Please, without any pictures, set down exactly the part of the listing below that opens with the line containing "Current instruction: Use" and closes with the line containing "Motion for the".

----------------------------------------

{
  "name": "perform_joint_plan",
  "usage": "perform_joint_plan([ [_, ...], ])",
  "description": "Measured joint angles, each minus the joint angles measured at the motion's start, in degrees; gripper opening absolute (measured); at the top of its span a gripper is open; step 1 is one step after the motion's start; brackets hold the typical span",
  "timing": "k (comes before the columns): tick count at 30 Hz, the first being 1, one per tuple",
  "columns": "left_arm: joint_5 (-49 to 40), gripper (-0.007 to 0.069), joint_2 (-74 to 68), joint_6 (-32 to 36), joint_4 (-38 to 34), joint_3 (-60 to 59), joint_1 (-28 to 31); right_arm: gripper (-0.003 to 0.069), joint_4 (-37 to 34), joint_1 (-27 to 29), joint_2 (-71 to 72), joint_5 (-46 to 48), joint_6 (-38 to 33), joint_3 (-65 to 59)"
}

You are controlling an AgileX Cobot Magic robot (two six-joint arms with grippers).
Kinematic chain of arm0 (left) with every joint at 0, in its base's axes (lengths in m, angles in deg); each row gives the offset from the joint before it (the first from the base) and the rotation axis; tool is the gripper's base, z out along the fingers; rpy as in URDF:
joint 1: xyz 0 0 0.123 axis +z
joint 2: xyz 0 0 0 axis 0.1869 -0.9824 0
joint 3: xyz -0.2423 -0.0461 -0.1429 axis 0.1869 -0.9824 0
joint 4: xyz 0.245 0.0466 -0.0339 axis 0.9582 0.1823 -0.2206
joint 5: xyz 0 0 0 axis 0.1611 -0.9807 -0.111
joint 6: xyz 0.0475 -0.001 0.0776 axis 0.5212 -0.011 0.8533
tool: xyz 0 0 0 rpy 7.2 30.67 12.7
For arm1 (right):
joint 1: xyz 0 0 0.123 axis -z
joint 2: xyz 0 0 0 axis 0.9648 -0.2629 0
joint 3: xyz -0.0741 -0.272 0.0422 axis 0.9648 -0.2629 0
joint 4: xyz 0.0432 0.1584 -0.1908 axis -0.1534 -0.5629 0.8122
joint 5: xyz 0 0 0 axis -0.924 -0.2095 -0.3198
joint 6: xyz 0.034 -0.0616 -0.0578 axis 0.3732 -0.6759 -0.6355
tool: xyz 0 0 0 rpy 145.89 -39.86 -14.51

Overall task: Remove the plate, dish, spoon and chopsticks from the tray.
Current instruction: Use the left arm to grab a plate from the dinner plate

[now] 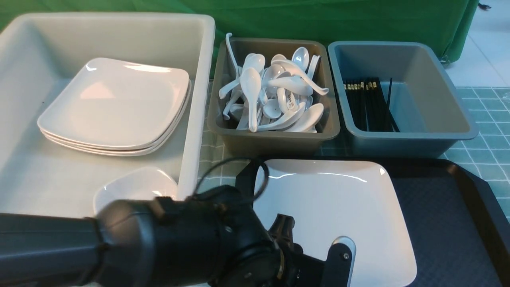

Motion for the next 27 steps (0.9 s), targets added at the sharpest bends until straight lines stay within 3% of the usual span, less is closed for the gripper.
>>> perform_joint_plan([
  [8, 2.2, 0.0349, -4.1, -6.8, 10.5, 0.3, 0.5, 0.0114, 0.0, 0.0, 2.0, 1.3, 0.2, 0.0],
  [16, 2.7, 0.0299, -5.3, -9.2, 10.5, 1.0, 2.1, 0.0126, 0.0, 0.0, 2.0, 1.5, 0.9, 0.0],
  [18, 2.5, 0.0232, -5.2, -9.7, 10.8, 1.0, 1.7, 0.0129, 0.0, 0.0, 2.0, 1.5, 1.0, 0.0],
  [24, 2.2, 0.0180, -3.2, -9.8, 10.5, 1.0, -0.4, 0.0132, 0.0, 0.0, 2.0, 1.5, 1.1, 0.0],
  [27, 1.2, 0.0107, 1.0, -10.8, 9.1, 0.9, -2.5, 0.0136, 0.0, 0.0, 2.0, 1.5, 1.3, 0.0],
])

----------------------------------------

▶ _COMPLETED EXERCISE_
Current instruction: Use the left arm to grab a plate from the dinner plate

[now] 

Motion for the next 27 steps (0.9 s), targets added at the sharpest bends until straight lines stay within 3% of the usual span, less is closed for the gripper.

No more is needed for this answer.